473,486 Members | 1,984 Online
Bytes | Software Development & Data Engineering Community
Create Post

Home Posts Topics Members FAQ

regexp test function behavior

I coudn't understand some behavior of RegExp.test function.

Example html code:
----------------
<html><head></head><body><script type="text/javascript">
var r = /^https?:\/\//g;
document.write( [
r.test('http://a'),
r.test('http://b'),
r.test('http://c'),
r.test('http://d')
]);
</script></body></html>
---------------------

The page displays true, false, true, false. (in Opera, Firefox and IE)
This is strange because I expected it would display true, true, true,
true. There must be something I didn't know about the function
RegExp.test.

Oct 29 '06 #1
11 2896
HopfZ wrote:

[snip]
var r = /^https?:\/\//g;
document.write( [
r.test('http://a'),
r.test('http://b'),
r.test('http://c'),
r.test('http://d')
]);
[snip]
The page displays true, false, true, false. (in Opera, Firefox and IE)
This is strange because I expected it would display true, true, true,
true. There must be something I didn't know about the function
RegExp.test.
The global flag is the cause of your confusion. It doesn't even make
sense for it to be included: you're using an expression with an
input-start assertion[1] (^) and that could only ever match once.
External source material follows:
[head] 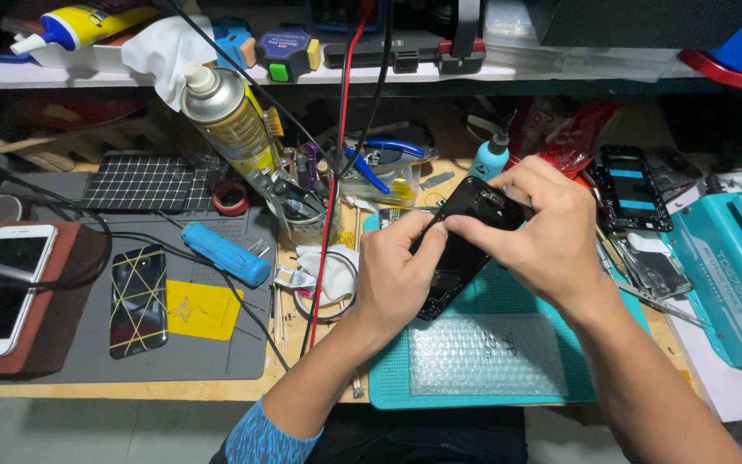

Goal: The person uses a precision screwdriver to remove screws from the back of a disassembled smartphone. They carefully unscrew multiple fasteners around the camera module and place them on the workbench mat.

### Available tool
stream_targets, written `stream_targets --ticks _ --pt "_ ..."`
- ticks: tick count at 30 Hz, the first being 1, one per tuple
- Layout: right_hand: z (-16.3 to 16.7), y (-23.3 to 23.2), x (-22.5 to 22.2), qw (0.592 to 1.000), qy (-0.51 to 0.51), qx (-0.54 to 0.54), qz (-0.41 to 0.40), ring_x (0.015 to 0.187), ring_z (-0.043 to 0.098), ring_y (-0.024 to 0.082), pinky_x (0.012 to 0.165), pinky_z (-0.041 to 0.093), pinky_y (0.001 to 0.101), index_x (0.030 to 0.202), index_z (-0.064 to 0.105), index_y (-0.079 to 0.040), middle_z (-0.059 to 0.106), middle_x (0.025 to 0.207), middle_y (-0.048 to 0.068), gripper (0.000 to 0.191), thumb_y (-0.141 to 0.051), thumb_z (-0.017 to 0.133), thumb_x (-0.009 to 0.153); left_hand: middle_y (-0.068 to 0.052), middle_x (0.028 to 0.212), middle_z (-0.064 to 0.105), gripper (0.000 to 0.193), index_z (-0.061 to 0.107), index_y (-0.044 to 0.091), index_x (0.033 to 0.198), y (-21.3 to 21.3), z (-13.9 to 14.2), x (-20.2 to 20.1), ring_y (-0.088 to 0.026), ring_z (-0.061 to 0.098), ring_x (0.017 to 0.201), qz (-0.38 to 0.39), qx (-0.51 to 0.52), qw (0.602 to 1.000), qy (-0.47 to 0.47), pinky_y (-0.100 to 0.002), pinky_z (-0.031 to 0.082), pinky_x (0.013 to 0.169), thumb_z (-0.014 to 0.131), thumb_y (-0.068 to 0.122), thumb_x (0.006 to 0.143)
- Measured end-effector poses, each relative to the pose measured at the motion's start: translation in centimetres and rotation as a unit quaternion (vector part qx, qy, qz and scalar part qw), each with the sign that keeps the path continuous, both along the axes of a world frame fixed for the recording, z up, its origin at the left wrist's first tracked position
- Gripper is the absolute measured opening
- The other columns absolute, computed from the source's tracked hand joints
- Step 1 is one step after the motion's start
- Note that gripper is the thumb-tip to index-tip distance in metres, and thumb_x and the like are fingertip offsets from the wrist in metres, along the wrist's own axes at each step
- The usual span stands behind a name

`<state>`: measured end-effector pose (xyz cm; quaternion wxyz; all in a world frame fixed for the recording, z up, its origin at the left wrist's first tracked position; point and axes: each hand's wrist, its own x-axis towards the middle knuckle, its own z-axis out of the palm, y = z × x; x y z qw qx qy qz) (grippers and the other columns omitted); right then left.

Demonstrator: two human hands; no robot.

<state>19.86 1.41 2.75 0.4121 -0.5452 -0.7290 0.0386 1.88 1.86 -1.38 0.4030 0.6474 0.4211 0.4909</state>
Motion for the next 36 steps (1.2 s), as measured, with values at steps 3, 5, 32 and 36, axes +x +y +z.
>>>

The RegExp.prototype.test method is equivalent to the expression,

re.exec(str) != null

and the global flag is significant when the RegExp.prototype.exec method
is used. After a match, the lastIndex property of the regular expression
object is modified to point just beyond the end of the previously
matched sub-string. On the next invocation of the exec method, this
position is used to begin the next search.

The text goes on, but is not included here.